I had long entertained a tender regard for an amiable, middle-aged woman, in the mercantile line of life; but, knowing her husband, though an honest, worthy man, to be rather inclinedto jealousy, I never gave the fair one any other token of my attachment, than by buying now and then some gingerbread nuts of her, which I never eat; or half a dozen oranges, which I did not want: for, as she is no longer the object of my amorous wishes, I will make no secret of her place of residence, in short, she sells gingerbread at the foot of Black Fryars Bridge.

This comely matron had sometimes disgusted me, by thrusting out an handsome foot and instep, disfigured by an awkward man’s shoe, at the side of her basket. This, however, as it raised some compassion for her humble situation, rather operated in her favour. But going by, earlier than usual, one frosty morning, I saw my fair one wrapt up in a horseman’s coat, and smoking a long pipe (a short one would have been less masculine) which so far disconcerted me, that the mists of passion were immediately dispelled; and the poor woman lost both my love and my custom.
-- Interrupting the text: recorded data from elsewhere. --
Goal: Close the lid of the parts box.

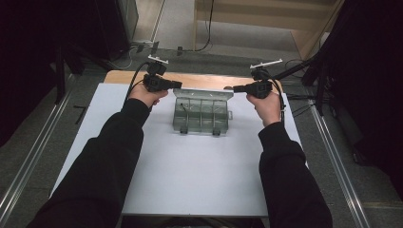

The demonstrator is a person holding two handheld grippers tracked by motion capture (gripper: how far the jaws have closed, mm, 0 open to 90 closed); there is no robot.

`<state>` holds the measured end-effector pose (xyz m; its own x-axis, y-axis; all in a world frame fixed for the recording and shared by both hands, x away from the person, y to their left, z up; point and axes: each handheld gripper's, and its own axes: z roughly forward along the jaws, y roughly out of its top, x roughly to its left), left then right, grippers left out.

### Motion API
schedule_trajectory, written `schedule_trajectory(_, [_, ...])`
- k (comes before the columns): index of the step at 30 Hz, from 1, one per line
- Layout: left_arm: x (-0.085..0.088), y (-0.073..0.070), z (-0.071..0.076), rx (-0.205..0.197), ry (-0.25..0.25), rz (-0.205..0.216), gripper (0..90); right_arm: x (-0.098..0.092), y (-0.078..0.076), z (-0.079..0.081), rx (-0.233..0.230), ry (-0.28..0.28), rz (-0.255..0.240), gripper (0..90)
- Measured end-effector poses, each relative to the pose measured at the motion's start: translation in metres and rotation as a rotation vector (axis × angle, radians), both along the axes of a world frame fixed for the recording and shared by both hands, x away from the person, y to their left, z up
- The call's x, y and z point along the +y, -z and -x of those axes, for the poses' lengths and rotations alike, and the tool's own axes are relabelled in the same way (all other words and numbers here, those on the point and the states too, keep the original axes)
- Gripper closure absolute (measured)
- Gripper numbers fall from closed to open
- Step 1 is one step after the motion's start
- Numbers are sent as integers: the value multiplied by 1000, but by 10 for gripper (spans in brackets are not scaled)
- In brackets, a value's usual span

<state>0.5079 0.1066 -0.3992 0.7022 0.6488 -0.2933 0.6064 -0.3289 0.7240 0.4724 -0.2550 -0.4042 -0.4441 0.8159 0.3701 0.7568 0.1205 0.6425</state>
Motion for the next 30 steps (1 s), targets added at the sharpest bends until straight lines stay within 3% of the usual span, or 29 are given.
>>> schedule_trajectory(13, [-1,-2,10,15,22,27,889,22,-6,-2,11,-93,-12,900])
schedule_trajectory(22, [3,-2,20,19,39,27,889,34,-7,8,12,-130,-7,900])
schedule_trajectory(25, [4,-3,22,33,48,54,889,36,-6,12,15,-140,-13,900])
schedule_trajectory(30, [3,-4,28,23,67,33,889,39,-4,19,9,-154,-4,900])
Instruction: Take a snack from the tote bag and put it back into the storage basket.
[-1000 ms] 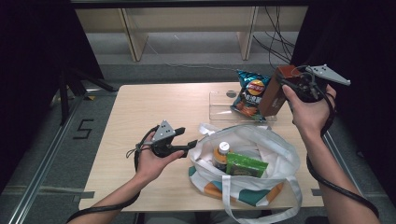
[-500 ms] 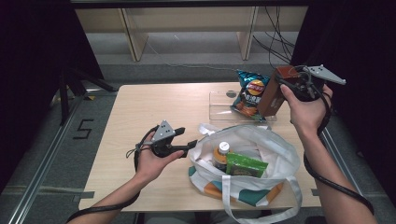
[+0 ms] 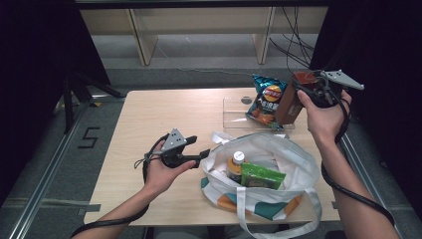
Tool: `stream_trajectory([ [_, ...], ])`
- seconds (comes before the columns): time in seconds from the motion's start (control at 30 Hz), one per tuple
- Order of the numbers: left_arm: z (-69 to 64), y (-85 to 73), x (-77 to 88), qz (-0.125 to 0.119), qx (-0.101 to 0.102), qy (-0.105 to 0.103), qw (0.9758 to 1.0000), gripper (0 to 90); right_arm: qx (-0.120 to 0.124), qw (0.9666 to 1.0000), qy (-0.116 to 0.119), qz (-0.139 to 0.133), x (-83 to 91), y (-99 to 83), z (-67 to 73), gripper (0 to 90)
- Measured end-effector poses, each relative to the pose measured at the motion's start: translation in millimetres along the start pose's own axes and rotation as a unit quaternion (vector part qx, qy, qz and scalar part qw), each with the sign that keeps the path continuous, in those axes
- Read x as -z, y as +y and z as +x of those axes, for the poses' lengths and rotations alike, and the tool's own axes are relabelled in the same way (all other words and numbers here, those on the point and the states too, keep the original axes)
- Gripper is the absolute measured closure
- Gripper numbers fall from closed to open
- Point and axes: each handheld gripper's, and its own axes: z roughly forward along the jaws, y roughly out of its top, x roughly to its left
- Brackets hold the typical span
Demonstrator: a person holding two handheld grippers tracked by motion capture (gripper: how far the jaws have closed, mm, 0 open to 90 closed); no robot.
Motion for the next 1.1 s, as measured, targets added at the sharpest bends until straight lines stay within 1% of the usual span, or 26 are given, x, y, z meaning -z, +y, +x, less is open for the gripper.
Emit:
stream_trajectory([
  [0.03,0.0,0.0,0.0,0.000,0.000,0.000,1.0000,31.7,0.000,1.0000,-0.001,0.000,-0.4,-0.2,0.0,39.2],
  [0.07,-0.1,0.0,-0.1,0.000,0.000,0.000,1.0000,31.7,-0.008,1.0000,-0.003,0.004,-0.4,-0.4,1.2,39.2],
  [0.17,-0.1,0.0,0.1,0.000,0.000,0.000,1.0000,31.7,-0.011,0.9999,-0.004,0.007,-1.4,-0.9,1.5,39.2],
  [0.2,0.1,-0.1,-0.4,-0.003,0.001,-0.003,1.0000,31.7,-0.007,1.0000,-0.004,0.005,-2.5,-1.1,0.9,39.2],
  [0.3,0.3,-0.1,-0.2,-0.003,0.000,-0.003,1.0000,31.7,-0.010,0.9999,-0.007,0.004,-3.6,-1.7,1.6,39.2],
  [0.37,0.2,-0.2,-0.3,-0.003,0.000,-0.003,1.0000,31.7,-0.003,0.9999,-0.009,0.004,-5.1,-2.3,1.0,39.2],
  [0.5,0.1,-0.2,-0.4,-0.003,0.001,-0.003,1.0000,31.7,-0.009,0.9998,-0.015,0.006,-7.4,-3.9,1.3,39.2],
  [0.53,0.2,-0.2,-0.4,-0.003,0.001,-0.003,1.0000,31.7,-0.002,0.9999,-0.015,0.003,-8.1,-4.7,0.3,39.2],
  [0.57,0.2,-0.2,-0.3,-0.003,0.001,-0.003,1.0000,31.7,-0.001,0.9999,-0.015,0.001,-9.2,-5.2,0.0,39.2],
  [0.63,0.1,-0.2,-0.2,-0.002,0.001,-0.002,1.0000,31.7,0.002,0.9999,-0.016,0.007,-10.2,-6.0,-1.2,39.2],
  [0.8,-0.1,-0.1,0.1,0.000,0.000,-0.001,1.0000,31.7,-0.011,0.9997,-0.021,0.011,-12.8,-9.0,-1.4,39.2],
  [0.87,0.1,-0.3,-0.4,-0.003,0.001,-0.004,1.0000,31.7,-0.001,0.9997,-0.023,0.012,-13.8,-10.2,-3.3,39.2],
  [0.9,0.0,-0.3,-0.3,-0.003,0.001,-0.003,1.0000,31.7,-0.005,0.9996,-0.024,0.014,-14.0,-10.7,-3.5,39.2],
  [0.93,0.1,-0.2,-0.3,-0.004,0.001,-0.004,1.0000,31.7,0.001,0.9996,-0.025,0.009,-14.9,-11.0,-4.8,39.1],
  [0.97,0.1,-0.2,-0.3,-0.004,0.001,-0.003,1.0000,31.7,-0.002,0.9996,-0.025,0.009,-15.2,-11.4,-4.6,39.1],
  [1.0,0.1,-0.3,-0.3,-0.003,0.001,-0.003,1.0000,31.7,-0.012,0.9995,-0.027,0.012,-15.4,-11.5,-3.4,39.2],
  [1.07,0.0,-0.3,-0.2,-0.002,0.000,-0.002,1.0000,31.7,-0.011,0.9994,-0.030,0.013,-16.5,-12.3,-3.9,39.2],
  [1.1,-0.1,-0.1,0.2,0.000,-0.001,0.000,1.0000,31.7,-0.016,0.9994,-0.029,0.013,-16.7,-12.7,-3.6,39.2],
])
From this trifling incident, then, I would take occasion to exhort those fair ladies in a higher sphere of life—who, though they do not sell gingerbread, yet exhibit their charms for the approbation of the best, or most agreeable purchaser;—I would exhort them, by all means, to avoid every thing that is bold and masculine, in their dress, their air, their language, and in their whole external deportment.

A recipe for Gingerbread Cakes or Nuts can be found in Every Woman Her Own House-Keeper; there are also Gingerbread Nuts in Seventy-Five Receipts for Pastry, Cakes, and Sweetmeats, by [Eliza Leslie,] a Lady of Philadelphia.
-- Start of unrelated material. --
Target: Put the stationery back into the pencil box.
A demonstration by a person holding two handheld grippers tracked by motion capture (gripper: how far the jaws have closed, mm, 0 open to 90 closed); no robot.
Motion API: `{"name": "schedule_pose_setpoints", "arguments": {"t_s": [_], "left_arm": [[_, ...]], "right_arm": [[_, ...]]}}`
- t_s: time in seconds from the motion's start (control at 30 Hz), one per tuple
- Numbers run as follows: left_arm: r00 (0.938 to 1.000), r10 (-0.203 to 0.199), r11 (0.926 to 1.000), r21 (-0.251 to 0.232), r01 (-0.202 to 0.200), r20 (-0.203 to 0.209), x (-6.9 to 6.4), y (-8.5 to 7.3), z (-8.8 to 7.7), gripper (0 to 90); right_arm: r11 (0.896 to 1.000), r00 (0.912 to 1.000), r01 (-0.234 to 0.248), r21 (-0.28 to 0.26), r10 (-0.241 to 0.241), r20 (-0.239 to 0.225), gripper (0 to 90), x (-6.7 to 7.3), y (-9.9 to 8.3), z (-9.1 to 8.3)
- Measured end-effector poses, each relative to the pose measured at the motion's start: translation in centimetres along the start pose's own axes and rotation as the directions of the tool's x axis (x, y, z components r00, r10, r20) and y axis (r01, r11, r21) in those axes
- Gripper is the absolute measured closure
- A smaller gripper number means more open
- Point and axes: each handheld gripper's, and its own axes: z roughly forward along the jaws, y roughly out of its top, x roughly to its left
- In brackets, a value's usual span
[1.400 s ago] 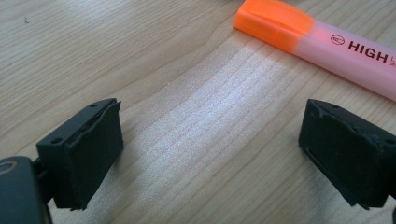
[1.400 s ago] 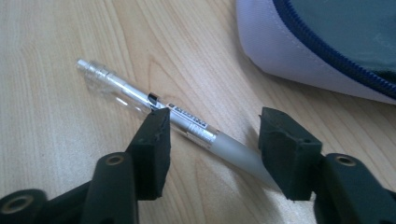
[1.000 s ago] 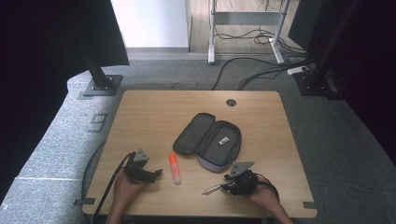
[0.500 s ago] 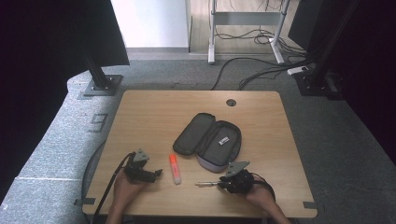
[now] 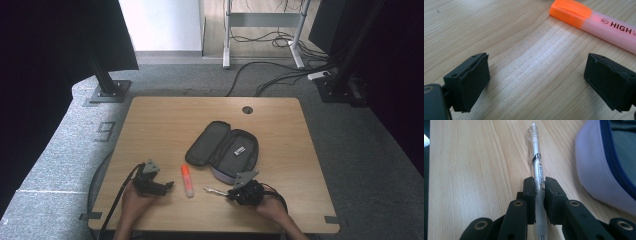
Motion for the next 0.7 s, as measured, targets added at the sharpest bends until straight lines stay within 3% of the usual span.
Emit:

What about Lafayette Gingerbread?

There are several references to a recipe for “Lafayette Gingerbread,” supposedly made by Mary Ball Washington, George Washington’s mother, for General Lafayette in the 1780s (see Mount Vernon, Nola.com, Saveur, and Cooks Recipes). While I cannot support the attribution of this recipe as anything more than a legend, finding no contemporary accounts of either the recipe or any meeting between Lafayette and Mrs. Washington, I will leave it to the reader to compare “her” recipe to those described in the 18th century cookbooks above. An article in the Journal Sentinel (December 20, 2006) provides some background for this (probably incorrect) attribution:

In the [19th] century, “Eliza Leslie … published a recipe for Lafayette Gingerbread, which is like a ginger poundcake,” [Mark] Zanger wrote in an e-mail. “Miss Leslie was living at West Point when (the Marquis de) Lafayette (French hero of the American Revolution) made his triumphant return tour to the U.S. in the 1820s, and this is probably something she or someone she knew made to celebrate.”

Later, the story developed that Lafayette had been served gingerbread decades earlier, by George Washington’s mother in Fredericksburg, Va., on a 1784 visit, Zanger said.
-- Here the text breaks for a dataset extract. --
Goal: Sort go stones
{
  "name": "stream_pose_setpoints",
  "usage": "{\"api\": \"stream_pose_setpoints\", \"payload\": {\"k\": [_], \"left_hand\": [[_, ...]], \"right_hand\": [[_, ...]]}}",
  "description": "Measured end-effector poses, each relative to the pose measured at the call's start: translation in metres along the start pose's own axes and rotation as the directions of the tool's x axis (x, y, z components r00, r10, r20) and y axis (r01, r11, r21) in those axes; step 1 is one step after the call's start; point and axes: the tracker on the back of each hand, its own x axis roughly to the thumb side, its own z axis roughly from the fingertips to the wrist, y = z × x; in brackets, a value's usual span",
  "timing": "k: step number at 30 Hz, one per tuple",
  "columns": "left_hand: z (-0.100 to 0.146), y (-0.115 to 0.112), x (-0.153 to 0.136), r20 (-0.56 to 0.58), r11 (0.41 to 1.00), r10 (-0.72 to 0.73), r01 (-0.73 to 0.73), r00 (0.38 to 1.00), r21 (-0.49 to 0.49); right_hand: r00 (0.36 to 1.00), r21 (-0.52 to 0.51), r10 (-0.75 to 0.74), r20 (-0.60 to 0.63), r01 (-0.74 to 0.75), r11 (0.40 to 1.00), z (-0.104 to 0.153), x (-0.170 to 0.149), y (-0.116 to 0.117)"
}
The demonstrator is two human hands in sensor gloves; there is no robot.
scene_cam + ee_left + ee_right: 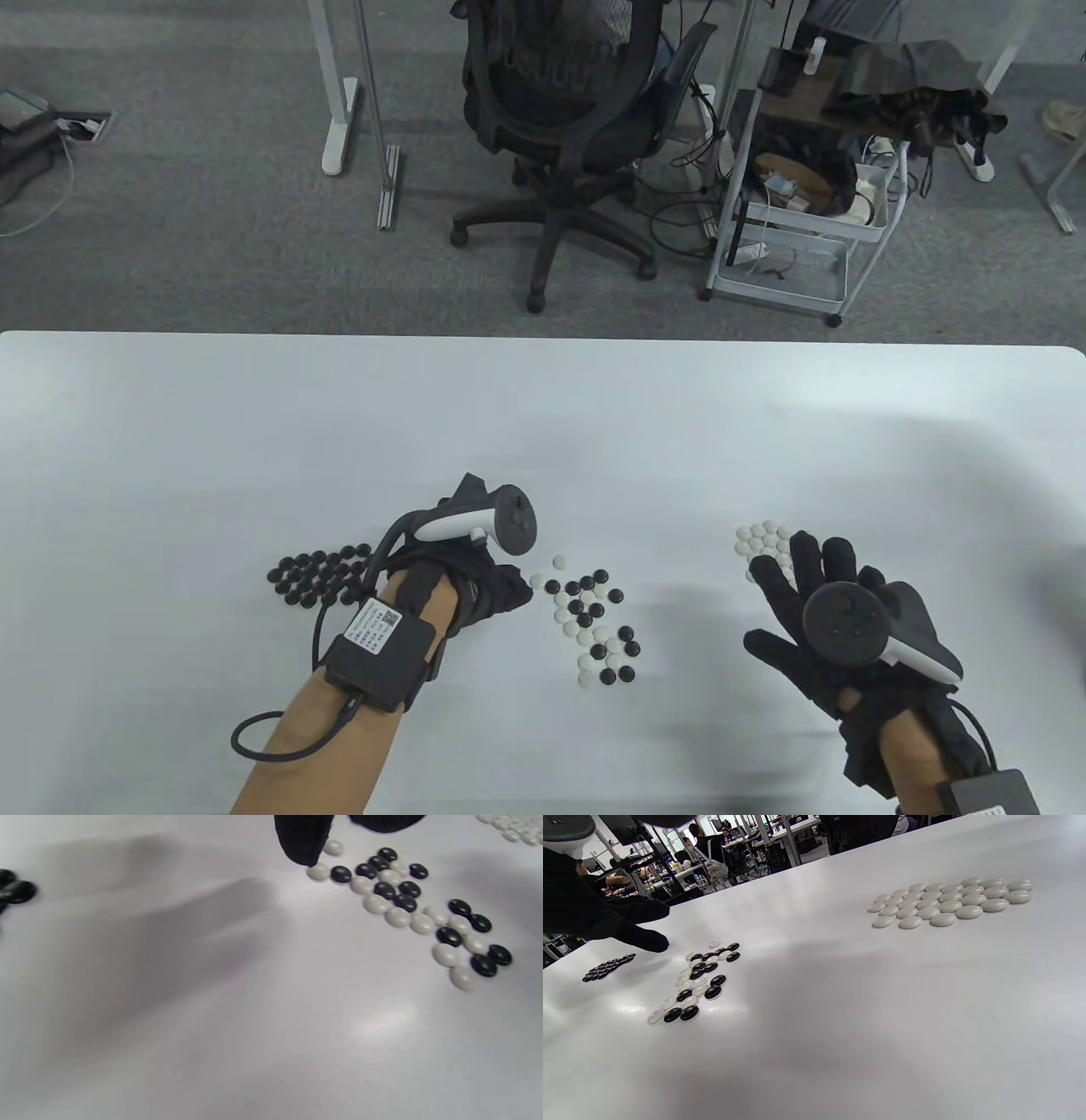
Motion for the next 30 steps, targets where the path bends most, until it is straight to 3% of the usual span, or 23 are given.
{"api": "stream_pose_setpoints", "payload": {"k": [8, 16, 22, 30], "left_hand": [[-0.023, -0.003, 0.028, 0.043, 0.999, -0.04, 0.041, 0.998, -0.023], [-0.024, -0.011, 0.024, 0.015, 0.996, -0.08, 0.081, 0.997, -0.036], [-0.002, -0.019, -0.007, -0.045, 0.997, -0.066, 0.064, 0.997, -0.041], [0.018, -0.02, -0.085, -0.267, 0.993, 0.113, -0.118, 0.957, -0.003]], "right_hand": [[1.0, -0.008, -0.007, 0.005, 0.007, 1.0, 0.001, -0.002, -0.001], [1.0, -0.01, -0.01, 0.005, 0.01, 1.0, 0.001, -0.002, -0.001], [1.0, -0.009, -0.013, 0.006, 0.013, 1.0, 0.002, -0.004, -0.002], [1.0, 0.003, -0.001, 0.006, 0.001, 1.0, 0.001, -0.002, 0.0]]}}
The second part of this quote certainly corresponds with what I’ve been able to find on the background of the recipe – the earliest references I can find are to the DAR (especially the Fredericksburg/Washington-Lewis chapter) around the second quarter of the 20th century.

Home bakers could make their own with a box of Dromedary Gingerbread Mix:

How would you like to treat your family to the same hot, spicy gingerbread George Washington ate when a boy? You can and you can be sure it will come out right. For Dromedary Gingerbread Mix is made from the 200 year old recipe of George Washington’s mother, Mary Ball Washington, and brings you its ingredients properly proportioned, each of the highest quality and ready mixed. Just add water and pop your gingerbread into the oven.